With the images left out, print every entry that follows exactly.

**EXERCISE INPUTS:**
********************
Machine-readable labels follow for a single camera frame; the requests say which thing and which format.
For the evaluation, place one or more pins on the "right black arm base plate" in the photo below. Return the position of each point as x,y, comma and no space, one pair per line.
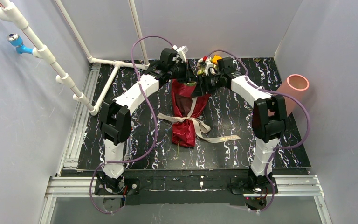
250,185

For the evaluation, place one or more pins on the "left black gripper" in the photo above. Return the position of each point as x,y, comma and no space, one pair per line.
190,72

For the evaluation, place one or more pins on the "aluminium rail frame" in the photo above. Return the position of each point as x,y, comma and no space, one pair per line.
185,185

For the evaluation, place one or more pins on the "cream ribbon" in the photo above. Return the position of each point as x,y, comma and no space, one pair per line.
194,125

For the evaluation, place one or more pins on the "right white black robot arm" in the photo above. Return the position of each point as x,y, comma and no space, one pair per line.
269,119

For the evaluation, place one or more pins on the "blue pipe fitting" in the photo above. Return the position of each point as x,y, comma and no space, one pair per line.
16,41

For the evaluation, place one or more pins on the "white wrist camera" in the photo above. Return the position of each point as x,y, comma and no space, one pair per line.
181,53
205,67

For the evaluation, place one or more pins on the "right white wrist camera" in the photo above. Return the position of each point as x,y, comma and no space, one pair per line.
205,67

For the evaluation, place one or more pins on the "small orange yellow cap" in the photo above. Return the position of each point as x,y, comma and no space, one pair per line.
215,59

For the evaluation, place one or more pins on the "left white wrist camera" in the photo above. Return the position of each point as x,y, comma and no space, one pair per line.
181,53

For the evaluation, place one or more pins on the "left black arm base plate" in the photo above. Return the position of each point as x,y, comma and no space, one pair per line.
122,186

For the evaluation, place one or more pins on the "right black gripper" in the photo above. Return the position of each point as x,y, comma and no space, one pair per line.
203,81

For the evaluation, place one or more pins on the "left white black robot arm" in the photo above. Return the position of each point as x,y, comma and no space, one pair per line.
115,117

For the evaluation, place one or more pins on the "pink cylindrical vase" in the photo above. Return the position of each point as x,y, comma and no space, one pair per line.
296,86

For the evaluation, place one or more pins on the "red flower bouquet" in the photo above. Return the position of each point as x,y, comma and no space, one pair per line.
184,105
********************
**TASK RESPONSE:**
Machine-readable labels follow for a single camera frame; the requests say which thing and which format.
For the evaluation, place one or more pins on the "right black arm base plate" in the photo below. Return the position of each point as x,y, comma and no space, one pair per line.
250,185

For the evaluation, place one or more pins on the "left black gripper" in the photo above. Return the position of each point as x,y, comma and no space, one pair per line.
190,72

For the evaluation, place one or more pins on the "aluminium rail frame" in the photo above. Return the position of each point as x,y, comma and no space, one pair per line.
185,185

For the evaluation, place one or more pins on the "cream ribbon" in the photo above. Return the position of each point as x,y, comma and no space, one pair per line.
194,125

For the evaluation, place one or more pins on the "right white black robot arm" in the photo above. Return the position of each point as x,y, comma and no space, one pair per line.
269,119

For the evaluation, place one or more pins on the "blue pipe fitting" in the photo above. Return the position of each point as x,y, comma and no space, one pair per line.
16,41

For the evaluation, place one or more pins on the "white wrist camera" in the photo above. Return the position of each point as x,y, comma and no space, one pair per line.
181,53
205,67

For the evaluation, place one or more pins on the "right white wrist camera" in the photo above. Return the position of each point as x,y, comma and no space, one pair per line.
205,67

For the evaluation, place one or more pins on the "small orange yellow cap" in the photo above. Return the position of each point as x,y, comma and no space, one pair per line.
215,59

For the evaluation, place one or more pins on the "left white wrist camera" in the photo above. Return the position of each point as x,y, comma and no space, one pair per line.
181,53

For the evaluation, place one or more pins on the "left black arm base plate" in the photo above. Return the position of each point as x,y, comma and no space, one pair per line.
122,186

For the evaluation, place one or more pins on the "right black gripper" in the photo above. Return the position of each point as x,y, comma and no space, one pair per line.
203,81

For the evaluation, place one or more pins on the "left white black robot arm" in the photo above. Return the position of each point as x,y, comma and no space, one pair per line.
115,117

For the evaluation, place one or more pins on the "pink cylindrical vase" in the photo above. Return the position of each point as x,y, comma and no space, one pair per line.
296,86

For the evaluation, place one or more pins on the "red flower bouquet" in the photo above. Return the position of each point as x,y, comma and no space, one pair per line.
184,105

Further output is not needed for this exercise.